DHS launched a campaign to provide COVID-19 vaccinations to thousands of migrants held at border custody who cannot show proof of vaccination. According to CBP plans shared to Congress, the U.S. will distribute 2,700 doses per day during the first phase of the effort, and then expand to 6,000 by May's end.
Another sign that the Trump administration is planning to end Title 42 is the recent vaccination policy change. Title 42 was enacted by the Trump administration in March 2020 as a temporary response to a pandemic.
The Biden administration claimed Title 42 was necessary to prevent coronavirus epidemics within border facilities for 14 months. This angered advocates and Democratic allies, who claim the policy is illegal as it stops migrants seeking asylum in the U.S.
A recent court decision could force the administration to reduce Title 42. If the court order is upheld, border officials will have to evaluate whether families travelling with minor children to the U.S. could be at risk. This could also prompt the administration's decision to repeal Title 42.
Rochelle Walensky, Director of the CDC, has until Wednesday March 30 to decide if border officials can still use Title 42 in order to expel migrant families and adults to Mexico or other countries.
Regular immigration procedures are used to process migrants who aren't expelled under Title 42. This allows them to apply for asylum. They can be quickly deported or sent to long-term detention centres. Or they could be released with a notice of appearance before an immigration judge who can either grant asylum or deport them.
The majority of unaccompanied migrant children are exempted by Title 42 by the Biden administration and transferred to shelters managed and overseen the Department of Health and Human Services.
Title 42 expulsions were the result of more than half the 2,000,000 migrant arrests along the southern border in 2021. A record number of arrests were partly due to a high number of migrant adult migrants crossing the border multiple time after being expelled from northern Mexico.
A DHS official pointed out Tuesday that the main challenge facing the administration along the southern border is that more than 40% of migrants who enter the United States each month are from outside Mexico and Central America's Northern Triangle.

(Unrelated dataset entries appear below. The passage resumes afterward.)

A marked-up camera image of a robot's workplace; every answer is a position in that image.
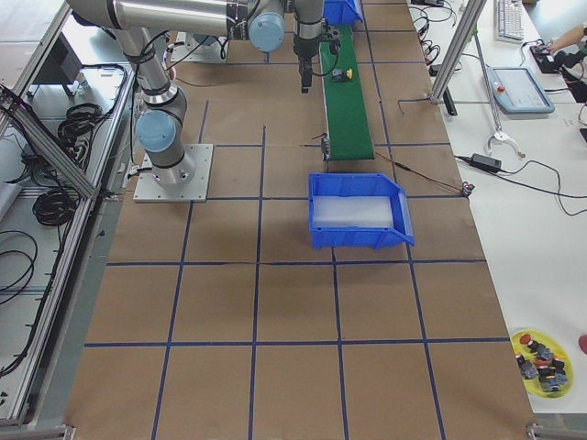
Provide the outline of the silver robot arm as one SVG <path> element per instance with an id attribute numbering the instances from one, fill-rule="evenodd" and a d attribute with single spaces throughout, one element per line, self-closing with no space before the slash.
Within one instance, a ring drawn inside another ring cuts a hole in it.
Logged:
<path id="1" fill-rule="evenodd" d="M 111 30 L 131 63 L 148 108 L 135 133 L 150 159 L 154 180 L 164 186 L 190 181 L 197 166 L 182 142 L 187 97 L 158 56 L 151 30 L 248 40 L 269 53 L 281 46 L 284 17 L 291 13 L 302 93 L 316 77 L 313 58 L 320 45 L 327 43 L 332 50 L 339 46 L 321 1 L 71 1 L 69 6 L 83 20 Z"/>

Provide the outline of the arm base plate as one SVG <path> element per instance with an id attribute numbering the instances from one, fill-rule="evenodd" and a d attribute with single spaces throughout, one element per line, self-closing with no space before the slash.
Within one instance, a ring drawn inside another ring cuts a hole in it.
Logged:
<path id="1" fill-rule="evenodd" d="M 213 162 L 212 144 L 185 144 L 183 161 L 173 168 L 153 166 L 145 154 L 133 199 L 137 203 L 204 203 Z"/>

He called it an "unprecedented" demographic shift.
The DHS official stated that one of the major challenges facing the country today is the large number of Nicaraguan and Cuban nationals as well as the increase in Venezuelan nationals at the border. "I believe that this is clearly tied to these regimes and the problems those countries are facing, both politically and economically."
Through different administrations, the U.S. has had difficulty deporting large numbers of Cubans/Nicaraguans and Venezuelans because of strained diplomatic relations. Mexico typically only accepts its citizens and migrants from Guatemala and El Salvador under Title 42.
According to the official, many of these migrants are coming to remote areas of the border like Del Rio, Texas and Yuma in Arizona. DHS only has limited processing capacity.
Officials at DHS stated that the Federal Emergency Management Agency provides "technical assistance", but has not yet deployed personnel to the southern border. The agency was last year tasked to help with processing unaccompanied children who arrived in record numbers at the U.S. border custody last spring.